Niang isn’t the only overseas-born pick Cleveland made this year. At No. 49, they added Tyrese Proctor, the Duke guard who grew up in Australia.
Whether by fate or design, the Cavs now could have two Aussies on the roster in Proctor and Luke Travers — depending on if the Cavs bring Travers back on another two-way contract.
Each shaped by the international game, and now teammates in Cleveland. That connection won’t just make Proctor’s transition easier; it gives him a guide who understands the cultural leap better than anyone else in the locker room.
And if Proctor ever needs a vision board, he doesn’t have to look far.
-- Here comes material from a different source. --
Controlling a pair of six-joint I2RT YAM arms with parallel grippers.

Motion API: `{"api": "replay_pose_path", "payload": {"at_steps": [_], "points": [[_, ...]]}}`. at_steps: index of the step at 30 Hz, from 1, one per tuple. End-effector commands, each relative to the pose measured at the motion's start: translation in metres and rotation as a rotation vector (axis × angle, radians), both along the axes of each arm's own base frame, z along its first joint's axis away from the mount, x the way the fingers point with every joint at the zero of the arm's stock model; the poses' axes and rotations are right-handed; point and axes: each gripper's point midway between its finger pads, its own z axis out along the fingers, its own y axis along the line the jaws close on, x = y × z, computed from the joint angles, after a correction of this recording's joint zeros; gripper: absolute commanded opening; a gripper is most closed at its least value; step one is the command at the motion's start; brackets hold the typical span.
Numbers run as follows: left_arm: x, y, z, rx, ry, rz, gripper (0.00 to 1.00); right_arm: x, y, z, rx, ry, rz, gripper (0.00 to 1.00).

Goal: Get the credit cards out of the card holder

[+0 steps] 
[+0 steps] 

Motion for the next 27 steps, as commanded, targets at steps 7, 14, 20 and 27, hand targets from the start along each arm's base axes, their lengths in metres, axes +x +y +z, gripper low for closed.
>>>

Cleveland Cavaliers Matthew Dellavedova claps with fans at the start of the team’s NBA Championship victory parade outside The Q, Wednesday, June 22, 2016. (Marvin Fong / The Plain Dealer) The Plain DealerThe Plain Dealer
Matthew Dellavedova — another Aussie, another Cavalier — is one of the few who can call a Cleveland championship ring his own. In 2016, Dellavedova turned relentless effort into legend, a reminder that impact can come in all forms, from anywhere in the world. He remains a symbol, a contact, a connection to what’s possible.
If and when Niang makes the leap to Cleveland, he won’t be stepping into the unknown.
The Cavs have made space for the international game to call Cleveland home, and there are examples all around of how that leap can work.
In a draft that offered the Cavs few clear paths to immediate impact due to roster uncertainty and a lack of picks, they chose instead to double down on their principles: global vision, long-term thinking, and investment in upside.
For the Cavaliers, this is about more than stashing talent until a roster spot opens. It’s about believing that the NBA can be both a destination and a development tool. That it can be a platform for players whose journeys began far from the spotlight but deserve to arrive there all the same.
In a week where the Cavs have two key free agents awaiting clarity and not enough flexibility to fill the roster creatively, this kind of pick matters more than it may appear. It’s an investment not just in Cleveland’s future, but in the league’s reach. This is how the game grows — player by player, country by country, year by year.
By drafting Niang, the Cavaliers reminded the world: players don’t have to be ready right now to matter. They just have to be seen, believed in, and given the space to grow.
And that’s exactly what the Cavs have done, once again.